> _WORK TASK_: From the first line of the material through the line containing "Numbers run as", restate everything word for word and nothing more.

━━ DATASET RECORDS

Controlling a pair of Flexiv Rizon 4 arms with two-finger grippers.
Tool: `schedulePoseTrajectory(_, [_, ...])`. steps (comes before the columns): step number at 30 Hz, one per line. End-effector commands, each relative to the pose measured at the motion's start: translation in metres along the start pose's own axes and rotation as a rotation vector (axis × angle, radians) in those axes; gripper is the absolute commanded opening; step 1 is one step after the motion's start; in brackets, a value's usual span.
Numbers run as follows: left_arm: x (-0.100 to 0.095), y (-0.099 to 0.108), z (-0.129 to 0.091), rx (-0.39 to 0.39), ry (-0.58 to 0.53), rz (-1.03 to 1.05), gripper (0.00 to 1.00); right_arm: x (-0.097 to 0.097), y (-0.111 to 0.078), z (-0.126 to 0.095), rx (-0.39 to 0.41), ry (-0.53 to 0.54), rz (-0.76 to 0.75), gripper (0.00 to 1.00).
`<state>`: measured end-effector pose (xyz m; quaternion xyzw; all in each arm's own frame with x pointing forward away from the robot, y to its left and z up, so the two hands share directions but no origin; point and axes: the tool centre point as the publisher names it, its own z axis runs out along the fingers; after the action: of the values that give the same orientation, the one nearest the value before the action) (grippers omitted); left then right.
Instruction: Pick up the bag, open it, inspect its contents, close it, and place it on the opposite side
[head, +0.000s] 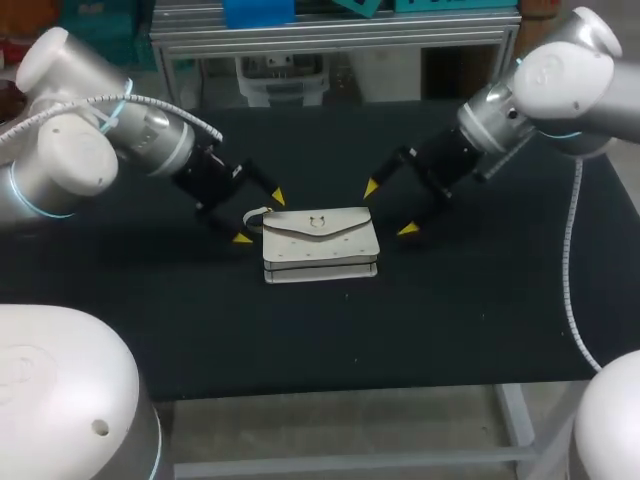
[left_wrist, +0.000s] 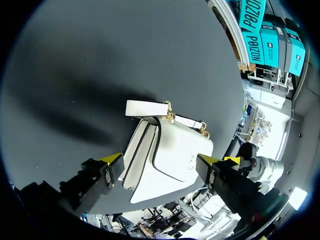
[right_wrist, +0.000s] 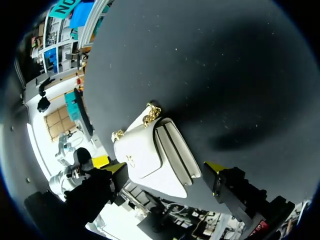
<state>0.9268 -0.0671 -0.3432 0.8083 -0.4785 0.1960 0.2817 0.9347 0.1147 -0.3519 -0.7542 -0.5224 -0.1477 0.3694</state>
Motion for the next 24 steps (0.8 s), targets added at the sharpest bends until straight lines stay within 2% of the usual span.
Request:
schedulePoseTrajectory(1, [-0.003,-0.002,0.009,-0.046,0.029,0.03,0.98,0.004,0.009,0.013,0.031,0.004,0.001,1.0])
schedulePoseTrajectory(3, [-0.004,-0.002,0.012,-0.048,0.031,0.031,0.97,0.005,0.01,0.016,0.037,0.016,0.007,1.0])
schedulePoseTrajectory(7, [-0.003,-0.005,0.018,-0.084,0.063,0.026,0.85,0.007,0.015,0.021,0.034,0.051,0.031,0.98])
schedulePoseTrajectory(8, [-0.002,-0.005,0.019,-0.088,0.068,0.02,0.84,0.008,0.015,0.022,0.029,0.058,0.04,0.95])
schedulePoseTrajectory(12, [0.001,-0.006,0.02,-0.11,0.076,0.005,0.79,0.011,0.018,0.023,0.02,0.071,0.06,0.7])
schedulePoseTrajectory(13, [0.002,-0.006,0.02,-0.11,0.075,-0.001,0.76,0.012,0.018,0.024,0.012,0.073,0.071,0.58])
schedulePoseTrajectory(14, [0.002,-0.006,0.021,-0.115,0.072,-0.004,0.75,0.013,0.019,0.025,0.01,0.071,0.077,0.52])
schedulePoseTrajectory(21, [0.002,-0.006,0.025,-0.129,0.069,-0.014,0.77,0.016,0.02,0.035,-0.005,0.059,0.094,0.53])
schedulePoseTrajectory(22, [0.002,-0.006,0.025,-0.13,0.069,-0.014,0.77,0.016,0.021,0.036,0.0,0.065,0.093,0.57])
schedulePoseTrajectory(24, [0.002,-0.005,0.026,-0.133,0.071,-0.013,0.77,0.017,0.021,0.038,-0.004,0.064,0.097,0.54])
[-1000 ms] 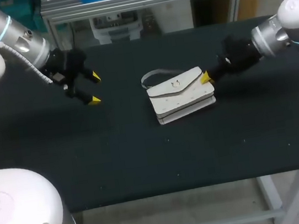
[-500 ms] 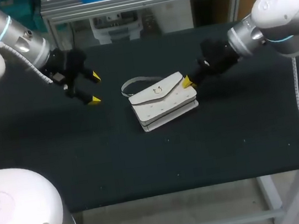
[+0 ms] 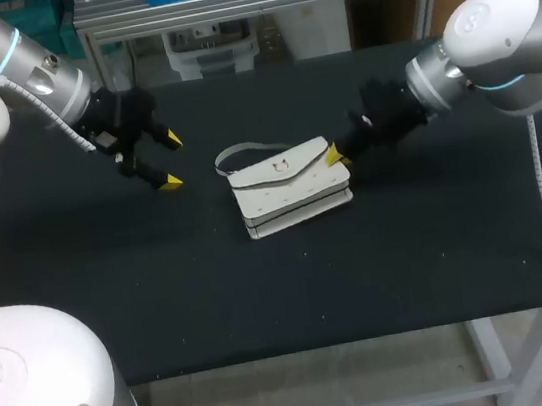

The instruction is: Pick up the bag, open it, inspect its contents, close it, and place it on the opposite side

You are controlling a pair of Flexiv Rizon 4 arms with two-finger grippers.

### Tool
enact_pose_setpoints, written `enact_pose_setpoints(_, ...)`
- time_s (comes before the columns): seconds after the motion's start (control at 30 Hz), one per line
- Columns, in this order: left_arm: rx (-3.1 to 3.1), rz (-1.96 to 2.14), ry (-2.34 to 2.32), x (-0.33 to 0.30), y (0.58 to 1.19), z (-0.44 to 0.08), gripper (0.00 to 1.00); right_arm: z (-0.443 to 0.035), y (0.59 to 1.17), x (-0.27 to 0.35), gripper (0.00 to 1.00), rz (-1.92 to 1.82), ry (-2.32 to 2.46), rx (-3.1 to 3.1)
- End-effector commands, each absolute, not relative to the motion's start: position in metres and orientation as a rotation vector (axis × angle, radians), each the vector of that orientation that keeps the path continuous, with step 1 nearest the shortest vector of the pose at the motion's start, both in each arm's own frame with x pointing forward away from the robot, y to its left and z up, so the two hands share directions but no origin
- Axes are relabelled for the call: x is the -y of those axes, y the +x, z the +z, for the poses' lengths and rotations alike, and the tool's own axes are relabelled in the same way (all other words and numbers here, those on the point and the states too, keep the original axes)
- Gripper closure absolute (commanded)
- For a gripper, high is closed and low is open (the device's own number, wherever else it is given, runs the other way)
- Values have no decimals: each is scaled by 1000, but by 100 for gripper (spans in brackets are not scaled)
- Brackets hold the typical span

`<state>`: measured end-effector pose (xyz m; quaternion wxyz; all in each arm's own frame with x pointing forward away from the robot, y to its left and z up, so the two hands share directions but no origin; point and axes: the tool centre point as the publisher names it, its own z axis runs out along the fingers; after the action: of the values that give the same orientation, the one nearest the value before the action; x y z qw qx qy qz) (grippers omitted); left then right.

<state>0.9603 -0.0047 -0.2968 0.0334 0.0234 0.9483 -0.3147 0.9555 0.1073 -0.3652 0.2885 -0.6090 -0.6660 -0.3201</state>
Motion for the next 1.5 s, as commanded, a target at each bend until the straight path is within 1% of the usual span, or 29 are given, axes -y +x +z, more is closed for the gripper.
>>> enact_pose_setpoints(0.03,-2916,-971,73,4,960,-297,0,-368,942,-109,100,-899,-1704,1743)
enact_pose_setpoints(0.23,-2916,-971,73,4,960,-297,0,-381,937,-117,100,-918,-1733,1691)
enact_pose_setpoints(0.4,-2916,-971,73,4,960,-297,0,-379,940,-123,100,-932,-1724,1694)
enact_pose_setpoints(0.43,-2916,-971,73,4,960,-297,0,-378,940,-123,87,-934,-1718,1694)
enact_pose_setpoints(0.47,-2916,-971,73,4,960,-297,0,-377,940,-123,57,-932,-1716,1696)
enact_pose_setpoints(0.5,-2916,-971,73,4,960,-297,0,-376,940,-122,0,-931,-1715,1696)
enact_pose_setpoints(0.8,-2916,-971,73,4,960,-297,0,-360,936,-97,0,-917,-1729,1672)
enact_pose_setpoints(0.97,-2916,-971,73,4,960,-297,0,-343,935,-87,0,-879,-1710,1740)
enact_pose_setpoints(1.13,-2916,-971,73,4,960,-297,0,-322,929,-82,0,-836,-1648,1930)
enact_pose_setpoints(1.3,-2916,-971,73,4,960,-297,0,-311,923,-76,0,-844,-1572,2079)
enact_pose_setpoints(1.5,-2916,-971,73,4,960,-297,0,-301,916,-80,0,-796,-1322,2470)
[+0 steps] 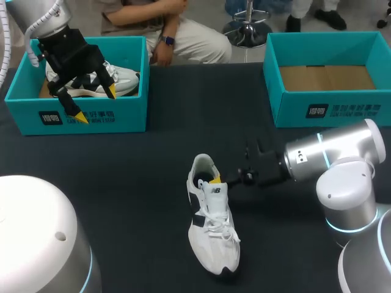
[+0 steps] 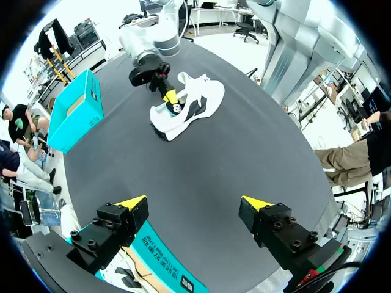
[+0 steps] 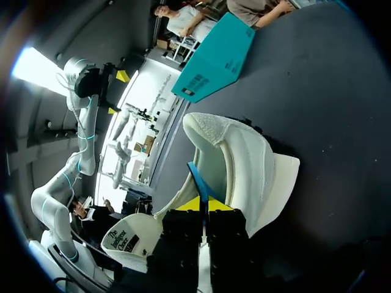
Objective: Take the shoe out of the shoebox, open the shoe tongue, remove and reinsert the insole, then place the shoe into the shoebox
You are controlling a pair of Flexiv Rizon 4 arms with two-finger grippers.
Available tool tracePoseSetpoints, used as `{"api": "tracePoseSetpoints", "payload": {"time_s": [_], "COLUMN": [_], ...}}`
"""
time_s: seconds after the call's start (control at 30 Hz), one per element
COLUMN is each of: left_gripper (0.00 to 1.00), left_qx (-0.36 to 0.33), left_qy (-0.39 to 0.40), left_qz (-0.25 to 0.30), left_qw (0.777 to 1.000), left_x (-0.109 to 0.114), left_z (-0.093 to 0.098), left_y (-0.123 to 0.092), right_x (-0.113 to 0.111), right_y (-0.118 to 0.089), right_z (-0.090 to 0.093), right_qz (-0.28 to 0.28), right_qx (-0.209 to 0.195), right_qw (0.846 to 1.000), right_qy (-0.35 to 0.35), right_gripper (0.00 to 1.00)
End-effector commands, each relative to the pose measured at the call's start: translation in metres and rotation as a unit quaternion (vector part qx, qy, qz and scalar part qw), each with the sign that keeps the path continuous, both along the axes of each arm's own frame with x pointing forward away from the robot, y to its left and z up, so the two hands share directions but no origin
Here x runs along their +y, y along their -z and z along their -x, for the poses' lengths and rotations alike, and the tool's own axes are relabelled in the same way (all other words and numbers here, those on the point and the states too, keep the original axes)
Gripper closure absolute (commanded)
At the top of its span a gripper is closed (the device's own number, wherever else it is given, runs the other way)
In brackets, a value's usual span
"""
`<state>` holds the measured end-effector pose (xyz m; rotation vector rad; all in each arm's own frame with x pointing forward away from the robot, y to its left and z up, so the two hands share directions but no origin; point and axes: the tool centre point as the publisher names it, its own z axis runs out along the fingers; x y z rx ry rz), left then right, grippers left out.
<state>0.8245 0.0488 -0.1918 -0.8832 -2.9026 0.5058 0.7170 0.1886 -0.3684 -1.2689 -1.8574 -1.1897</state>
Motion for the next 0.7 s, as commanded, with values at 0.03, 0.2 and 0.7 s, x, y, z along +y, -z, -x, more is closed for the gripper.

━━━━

> _TASK ANSWER_:
Controlling a pair of Flexiv Rizon 4 arms with two-finger grippers.
Tool: `schedulePoseTrajectory(_, [_, ...])`. steps (comes before the columns): step number at 30 Hz, one per line. End-effector commands, each relative to the pose measured at the motion's start: translation in metres along the start pose's own axes and rotation as a rotation vector (axis × angle, radians) in those axes; gripper is the absolute commanded opening; step 1 is one step after the motion's start; in brackets, a value's usual span.
Numbers run as follows: left_arm: x (-0.100 to 0.095), y (-0.099 to 0.108), z (-0.129 to 0.091), rx (-0.39 to 0.39), ry (-0.58 to 0.53), rz (-1.03 to 1.05), gripper (0.00 to 1.00); right_arm: x (-0.097 to 0.097), y (-0.111 to 0.078), z (-0.126 to 0.095), rx (-0.39 to 0.41), ry (-0.53 to 0.54), rz (-0.76 to 0.75), gripper (0.00 to 1.00).

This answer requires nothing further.